This is part 4 of my series on facial recognition. Part 1 was about face detection, part 2 was about facial landmarks and part 3 was about accuracy over time.

This post I will compare US congressmen to a public dataset of mugshots. This was inspired by the ACLU claim that Amazon’s face recognition falsely matched 28 members of Congress with mugshots.

The ACLU post didn’t include any source code or source of the mugshot datasets or the congressman dataset. It does note that the mugshot dataset consisted of 25,000 publicly available arrest photos. I found NIST special dataset specifically for this purpose. The dataset contains 1573 individuals (cases) 1495 male and 78 female. It has front as well as profiles of the individuals, although I only used the front facing images.

Below is a sample of a few front-facing mugshots.

The Congressmen headshots were taken from List of Congressmembers page in wikipedia. The formatting of the image names were inconsistent so I had to clean them up, and a few of the images were too large to send directly to Rekognition so I found alternative smaller images.

Below is a sample of a few congress people.

The way AWS Rekognition works is that you first create a collection and then upload images to that collection. The service then detects faces in that image and saves only the vector representation of the face. The service does not save your image. Unfortunately AWS does not allow you to access that vector representation since that would allow you to do your own comparison rather than paying for the service.

The default threshold to be considered a match is 70%. I don’t think this is appropriate in real world decision making applications, but it’s broad enough to likely include some matches.

So in total, we had 440 images of congressmen and 1,756 mugshots. How did we do?

10 mismatches.

Only one of the matches is greater than 80%.

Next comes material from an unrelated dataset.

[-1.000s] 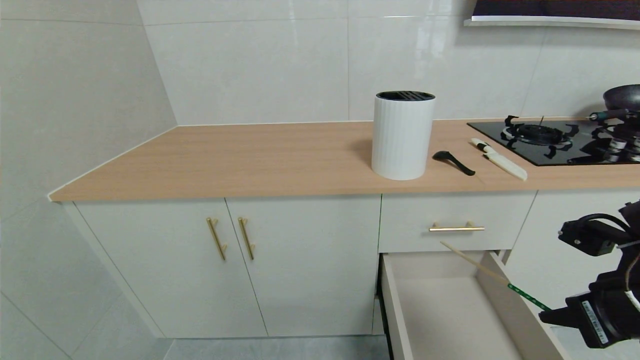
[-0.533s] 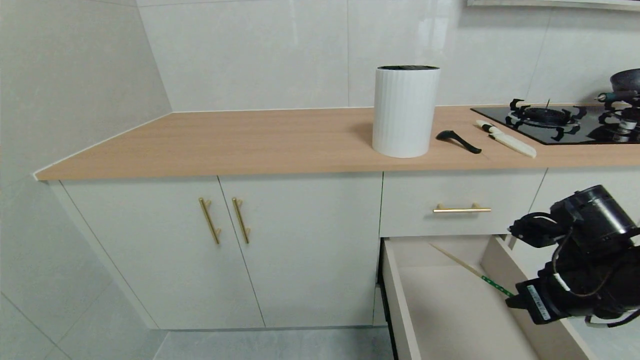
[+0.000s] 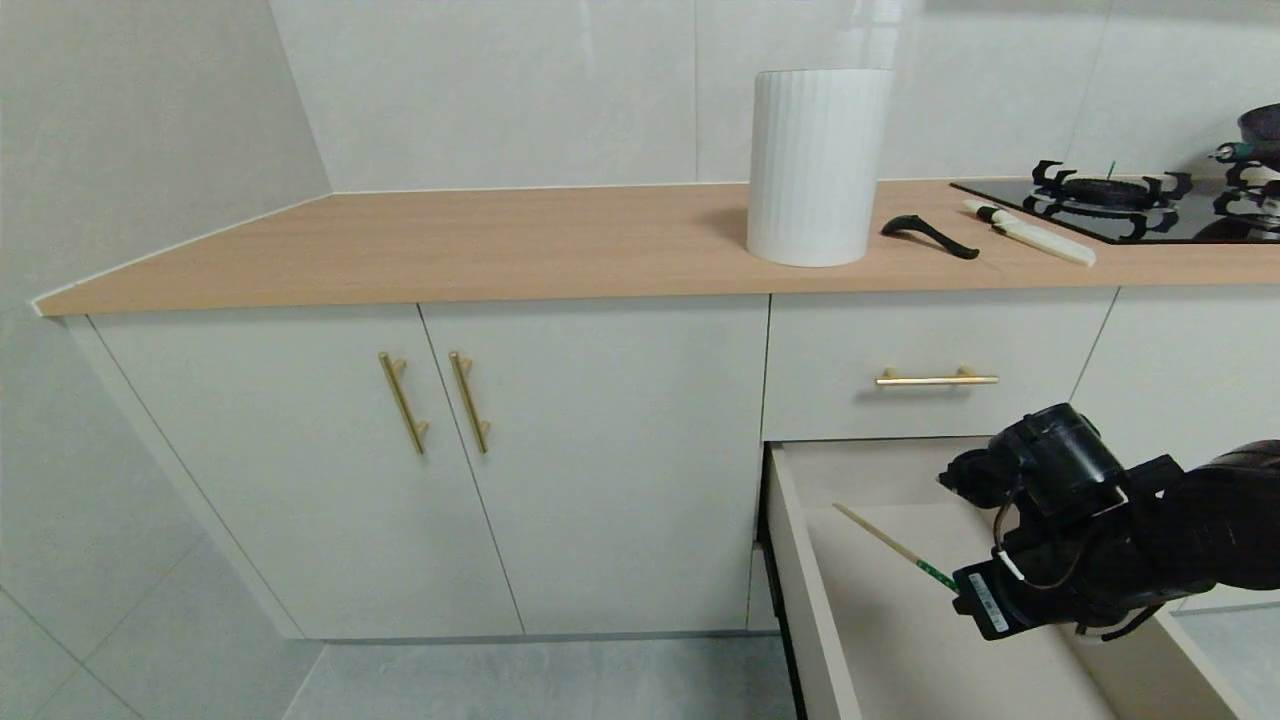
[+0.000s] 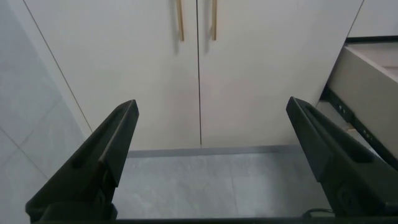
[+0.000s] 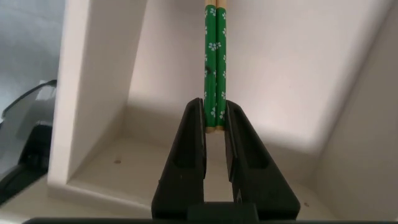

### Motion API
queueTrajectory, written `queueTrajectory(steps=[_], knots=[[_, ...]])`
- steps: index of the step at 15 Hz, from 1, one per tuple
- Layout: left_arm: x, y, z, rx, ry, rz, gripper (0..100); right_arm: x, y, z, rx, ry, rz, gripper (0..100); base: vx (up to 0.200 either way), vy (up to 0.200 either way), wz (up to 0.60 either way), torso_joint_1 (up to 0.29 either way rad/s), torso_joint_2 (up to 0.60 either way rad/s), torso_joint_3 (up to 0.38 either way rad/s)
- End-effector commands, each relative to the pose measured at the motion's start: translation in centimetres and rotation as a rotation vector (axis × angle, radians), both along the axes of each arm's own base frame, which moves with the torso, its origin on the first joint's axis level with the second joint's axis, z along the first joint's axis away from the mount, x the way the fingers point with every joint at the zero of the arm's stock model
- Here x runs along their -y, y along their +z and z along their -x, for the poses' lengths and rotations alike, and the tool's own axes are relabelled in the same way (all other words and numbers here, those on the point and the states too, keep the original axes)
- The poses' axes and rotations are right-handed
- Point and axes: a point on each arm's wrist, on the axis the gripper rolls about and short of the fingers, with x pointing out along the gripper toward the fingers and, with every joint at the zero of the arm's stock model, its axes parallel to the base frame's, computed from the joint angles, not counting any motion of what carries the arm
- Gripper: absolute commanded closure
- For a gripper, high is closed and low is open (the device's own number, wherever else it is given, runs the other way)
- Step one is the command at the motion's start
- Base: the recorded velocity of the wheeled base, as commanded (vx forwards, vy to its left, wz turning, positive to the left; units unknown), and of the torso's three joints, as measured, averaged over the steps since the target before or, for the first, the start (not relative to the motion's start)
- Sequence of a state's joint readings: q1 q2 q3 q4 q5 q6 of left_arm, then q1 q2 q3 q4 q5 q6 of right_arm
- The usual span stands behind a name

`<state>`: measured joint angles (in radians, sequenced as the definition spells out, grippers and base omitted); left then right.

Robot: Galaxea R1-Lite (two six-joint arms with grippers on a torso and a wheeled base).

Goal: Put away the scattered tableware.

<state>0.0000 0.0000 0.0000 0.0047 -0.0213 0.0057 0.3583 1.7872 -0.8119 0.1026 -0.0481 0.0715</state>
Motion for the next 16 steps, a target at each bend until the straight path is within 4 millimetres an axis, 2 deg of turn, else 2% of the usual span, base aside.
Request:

I won’t comment about similarity but I will say that some look closer than others.

Final Thoughts

I have been thinking a lot about facial recognition and the potential it has to reshape society. Popular media characterizes the technology as both as an all too powerful technology that will lead to a surveillance state and a primative tool that will lead to many false convictions. I think there are both good and bad reasons to be suspicious of the technology.

Bad criticism: The technology itself is bias

From the ACLU article that performed a similar analysis:

Nearly 40 percent of Rekognition’s false matches in our test were of people of color, even though they make up only 20 percent of Congress.

My analysis yielded similar results with the mismatches disproportionately affecting congressmen of color. However, just from a cursory review of the mugshots, people of color were disproportionately represented in the mugshot database, so that’s not entirely fair to criticize the facial recognition technology for that. I believe a curated list of mugshots with certain characteristics would result in a similar representation of mismatches. Nothing I have read about the technology suggests that there are inherit bias.

Better criticism: A systematic method of identifying people of interest will reinforce our status quo inequalities

The process in which facial recognition technology is implemented can be abused. In fact, it’s likely to be abused by default. For instance, the simplest implementation of comparing faces with that of convicted criminals will obviously be skewed to the demographic that’s most represented in the training dataset.

Bad criticism: The technology is inaccurate

There’s already evidence that facial recognition technology has surpassed humans. Enough progress has been made and it doesn’t seem like we hit a wall. So you can’t invalidate the technology based solely on ability unless you throw out much less accurate eye witness accounts.

Better criticism: Due to the large dataset available to match against, spurious matches an be abused

In the above analyses, I compared 440 images with that of 1,756 mugshots. I performed a total of 772,640 comparisons (440 * 1,756). There were only 10 instances, with relatively low match probabilities. Just stating the match probabilities without the larger context (772k matches performed), a person could gain a false confidence that the results are stronger than they are.

Playing tricks using statistics is not new. OJ’s defense lawyer argued that despite OJ being an abusive husband, it is statistically unlikely that he killed his wife.

Only one in a thousand abusive husbands eventually murder their wives

But this ignores the fact that OJ’s wife was murdered. The more pertinent question is what percentage of murdered women were murdered by their abusive ex-husband?

Similar discretion needs to be applied when using facial recognition. The level of confidence needs to be adjusted for the number of null hypotheses made. My test had 1,756 null hypotheses for each congressman, so we shouldn’t make much of an 80% match.

Overall, facial recognition isn’t going anywhere and it does what humans can do, only better. There are potential issues with biases based on the dataset its trained on, but those can be addressed much better than biases inherit in humans. There needs to be some consensus about how to use this technology in a legal setting to prevent these abuses. But all these changes need to happen in institutions and in a legal framework. Attacking the technology is the wrong approach.